Android Mazar malware that can 'wipe phones' spread via SMS
A Danish security company has detected an attempt to spread a powerful form of Android malware via text messages.
Mazar can gain administrator rights on phones, allowing it to wipe handsets, make calls or read texts.
However, it will not install on phones where the language is set to Russian.
Additionally, users would have to have unchecked a default setting on Android devices that ensures software may only be installed from trusted sources.
Security firm Heimdal thinks the malicious texts could have been sent to over 100,000 phones in Denmark, though it is not sure whether users in other countries may have received the messages.
This is believed to be the first time Mazar has been detected in widespread, real world attacks.
In the examples studied by Heimdal, users receive an innocuous-looking text providing a link to what looks like a multimedia message.
This link downloads Tor software, which enables anonymous internet connections, to the phone.
Afterwards, the malware itself is downloaded through Tor in an apparent effort to hide the source of the malicious software itself.
Russian refusal
One interesting feature of Mazar is that it cannot be installed on smartphones running Android with "Russian" selected as the operating system's language.
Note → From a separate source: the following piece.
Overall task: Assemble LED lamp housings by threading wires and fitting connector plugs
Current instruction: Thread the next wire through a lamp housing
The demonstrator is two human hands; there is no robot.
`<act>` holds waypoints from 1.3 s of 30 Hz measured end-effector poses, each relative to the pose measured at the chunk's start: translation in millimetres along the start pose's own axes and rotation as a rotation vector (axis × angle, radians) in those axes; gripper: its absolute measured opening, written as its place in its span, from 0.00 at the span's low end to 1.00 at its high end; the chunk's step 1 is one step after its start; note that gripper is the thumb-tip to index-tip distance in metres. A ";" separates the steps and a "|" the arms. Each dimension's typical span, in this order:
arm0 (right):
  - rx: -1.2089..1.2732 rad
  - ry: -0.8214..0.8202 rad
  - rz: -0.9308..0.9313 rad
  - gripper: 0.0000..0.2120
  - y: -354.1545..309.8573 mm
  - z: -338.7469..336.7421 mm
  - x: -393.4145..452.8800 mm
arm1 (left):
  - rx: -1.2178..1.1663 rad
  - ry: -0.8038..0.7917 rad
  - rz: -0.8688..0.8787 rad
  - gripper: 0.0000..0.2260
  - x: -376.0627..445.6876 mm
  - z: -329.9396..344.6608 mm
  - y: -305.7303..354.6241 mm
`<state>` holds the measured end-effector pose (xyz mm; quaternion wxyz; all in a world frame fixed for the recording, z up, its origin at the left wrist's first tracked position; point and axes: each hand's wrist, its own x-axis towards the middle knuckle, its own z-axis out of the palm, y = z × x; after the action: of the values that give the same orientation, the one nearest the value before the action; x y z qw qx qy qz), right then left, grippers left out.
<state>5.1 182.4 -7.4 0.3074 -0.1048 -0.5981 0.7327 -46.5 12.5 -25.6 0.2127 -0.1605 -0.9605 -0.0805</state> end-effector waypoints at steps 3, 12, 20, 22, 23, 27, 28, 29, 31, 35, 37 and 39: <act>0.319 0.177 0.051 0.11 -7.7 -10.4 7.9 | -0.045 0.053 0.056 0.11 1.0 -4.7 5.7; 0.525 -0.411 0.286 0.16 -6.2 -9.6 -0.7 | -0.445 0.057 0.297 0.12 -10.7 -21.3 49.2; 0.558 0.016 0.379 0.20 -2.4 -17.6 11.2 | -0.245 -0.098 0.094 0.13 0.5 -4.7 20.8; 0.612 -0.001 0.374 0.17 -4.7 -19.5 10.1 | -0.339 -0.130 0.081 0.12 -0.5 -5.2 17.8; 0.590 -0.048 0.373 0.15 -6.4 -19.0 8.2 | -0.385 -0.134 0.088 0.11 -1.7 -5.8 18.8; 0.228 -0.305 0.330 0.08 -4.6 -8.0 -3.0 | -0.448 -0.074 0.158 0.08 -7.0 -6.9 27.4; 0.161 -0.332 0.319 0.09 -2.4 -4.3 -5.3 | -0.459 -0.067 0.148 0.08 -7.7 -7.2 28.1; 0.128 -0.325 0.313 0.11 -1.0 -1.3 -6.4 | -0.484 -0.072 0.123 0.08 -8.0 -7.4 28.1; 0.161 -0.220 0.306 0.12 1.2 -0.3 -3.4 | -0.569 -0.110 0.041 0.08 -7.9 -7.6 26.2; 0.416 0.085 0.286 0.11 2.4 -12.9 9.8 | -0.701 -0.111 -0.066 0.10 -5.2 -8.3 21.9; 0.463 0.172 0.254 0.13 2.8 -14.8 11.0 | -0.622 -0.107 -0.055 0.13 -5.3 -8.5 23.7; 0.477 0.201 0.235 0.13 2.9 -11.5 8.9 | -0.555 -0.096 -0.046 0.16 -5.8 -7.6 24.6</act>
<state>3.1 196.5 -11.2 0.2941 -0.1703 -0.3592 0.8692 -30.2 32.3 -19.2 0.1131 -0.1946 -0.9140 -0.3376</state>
Similar controls have been detected in PC malware in the past, according to Morten Kjaersgaard, chief executive of Heimdal.
Infected phones are at risk from a range of threats - from attackers secretly monitoring devices to reading a user's texts or even erasing all personal data from the handset.
Or, the attacker could simply send a lot of texts to premium numbers.
"It can do a lot of damage - maybe running up a big phone bill for which the customer would be liable," Mr Kjaersgaard told the BBC.
"It's not like when you use your credit card and there's an international standard for banks covering [fraud]."
Advice to users
Heimdal tested phones running Android Kitkat (version 4.4) but Mr Kjaersgaard believes the issue is likely to affect all prior versions as well.
Later versions of the operating system have not been tested.
The advice to users is to never tap on web links in text messages from unfamiliar phone numbers and to be cautious of links even if the message appears to be from a known contact since sometimes this can be spoofed.
"Over one billion devices are protected with Google Play which conducts 200 million security scans of devices per day," a Google spokeswoman said.
"Fewer than 1% of Android devices had a Potentially Harmful App installed in 2014, and fewer than 0.15% of devices that only install from Google Play had a Potentially Harmful App installed," she added.